Create and share a detailed growth marketing strategy, including end goals, broken down into measurable targets with deadlines, action items, teams responsible, and resources available.
Discuss your plan with your team via a sit-down meeting or a voice teams call and ensure everyone’s understanding and buy-in. Emphasize the importance of each role to ensure your employees feel valued and excited by the change, rather than unsettled.
Each growth marketing campaign is as individual as the brand it works for, combining many smaller growth hacks into an optimized strategy. Let’s take a look at a few examples of campaigns that can be adapted to work for your business.
Over 90% of consumers trust advice from family and friends over advertising. This makes your existing customer base your most powerful marketing tool – and in true growth hacking style, a freebie.
Referral marketing relies on social proof such as word-of-mouth recommendations or written reviews. However, marketers can boost the power of social proof by encouraging existing customers to engage with target audiences on their behalf.

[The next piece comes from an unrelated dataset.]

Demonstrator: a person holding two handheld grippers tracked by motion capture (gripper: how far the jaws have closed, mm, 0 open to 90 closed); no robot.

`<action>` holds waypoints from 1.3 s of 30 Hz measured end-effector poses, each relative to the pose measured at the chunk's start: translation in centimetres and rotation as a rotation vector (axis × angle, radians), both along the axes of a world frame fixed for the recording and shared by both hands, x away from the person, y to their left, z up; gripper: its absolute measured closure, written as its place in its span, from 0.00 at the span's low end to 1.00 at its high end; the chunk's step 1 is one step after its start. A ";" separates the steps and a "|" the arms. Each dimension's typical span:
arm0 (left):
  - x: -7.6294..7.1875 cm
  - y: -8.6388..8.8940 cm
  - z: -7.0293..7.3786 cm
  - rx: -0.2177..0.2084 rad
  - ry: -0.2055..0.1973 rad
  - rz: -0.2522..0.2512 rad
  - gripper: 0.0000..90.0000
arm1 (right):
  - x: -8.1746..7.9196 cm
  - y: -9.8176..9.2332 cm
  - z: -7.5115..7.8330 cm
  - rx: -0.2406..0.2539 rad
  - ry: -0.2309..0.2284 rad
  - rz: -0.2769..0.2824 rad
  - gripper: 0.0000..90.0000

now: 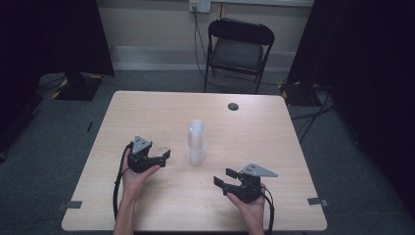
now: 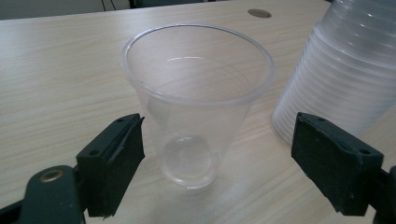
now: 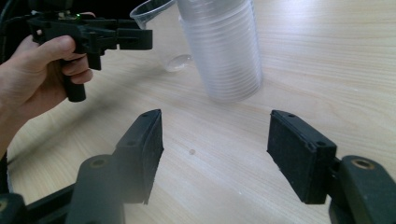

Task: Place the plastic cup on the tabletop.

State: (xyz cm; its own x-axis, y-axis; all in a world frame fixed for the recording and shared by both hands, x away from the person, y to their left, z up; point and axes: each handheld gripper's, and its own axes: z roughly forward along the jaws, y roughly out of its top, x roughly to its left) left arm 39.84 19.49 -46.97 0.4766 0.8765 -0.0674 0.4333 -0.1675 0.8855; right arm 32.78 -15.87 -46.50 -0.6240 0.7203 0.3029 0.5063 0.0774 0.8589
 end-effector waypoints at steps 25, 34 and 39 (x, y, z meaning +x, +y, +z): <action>-7.6 0.9 -0.2 -0.094 -0.002 -0.038 0.17 | -0.4 -1.5 -0.3 -0.011 0.000 -0.039 0.40; -9.9 1.6 -1.2 -0.095 0.005 -0.037 0.18 | -0.5 -1.9 -0.6 -0.022 -0.001 -0.055 0.40; -10.3 1.7 -1.5 -0.102 -0.001 -0.033 0.18 | -0.4 -2.0 -0.8 -0.028 -0.002 -0.067 0.37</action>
State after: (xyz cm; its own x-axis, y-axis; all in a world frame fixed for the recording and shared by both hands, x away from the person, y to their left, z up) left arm 29.50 21.21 -48.44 0.5051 0.8489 -0.1554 0.4282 -0.0902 0.8992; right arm 32.35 -17.90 -47.28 -0.5743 0.7689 0.2811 0.5097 0.0671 0.8577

Subject these offers to A/B testing and discover which offers the maximum conversions for the lowest cost. The winning deal could become the foundation of a longer-term referral program, with customers bringing their friends and followers on board via a personal code which wins them further rewards.
The onboarding process is as crucial to your data collection as it is to your customer’s experience of your brand. This can and should be a transparent process; openly asking for your customers’ opinions and gaining their trust as the customer journey progresses.
Follow up purchases with a simple welcome email, followed by a message asking customers to help you customize their user experience. Instead of a lengthy questionnaire, questions can be sent via a drip campaign, calling for just a single click per email over several days or weeks.
With AI tools on board, this process can be customized and automated based on each new user’s preferences, resulting in fully optimized offers that speak directly to individuals and maximize their engagement going forward.
In the era of Amazon, customers can easily shop around if an online retail experience isn’t the best fit. However, the amount of choice online can often feel like a burden, with seemingly endless options to explore. If they find a brand that fits their needs, they’re likely to return there.
Show your customers that they’re more than just numbers on a spreadsheet to elicit genuine loyalty. Consider a membership program with points toward purchase incentivizing different actions, or a mailing list with exclusive offers and early access to new products.
These touches keep customers feeling valued as patrons, which boosts engagement and increases the likelihood of further sales. Use data from previous purchases to customize your campaign and create the sense of a two-way relationship with buyers.
With the right tools, technologies, and skills in place, growth marketing should become the basis for business decisions across the board. However, a few growth hacks aren’t going to keep an organization growing indefinitely.
You need to formulate a long-term growth plan, incorporating various hacks along the way, and testing regularly for optimized engagement and customer experience throughout the life cycle. Customization is key to this, disrupting the traditional marketing flow by building campaigns around your customers as individuals.
While these strategies are a great launching point for your growth journey, the heart of growth marketing is change. Make sure your team stays agile, ready to adjust strategies according to data trends, and experiment with innovations as they come to light.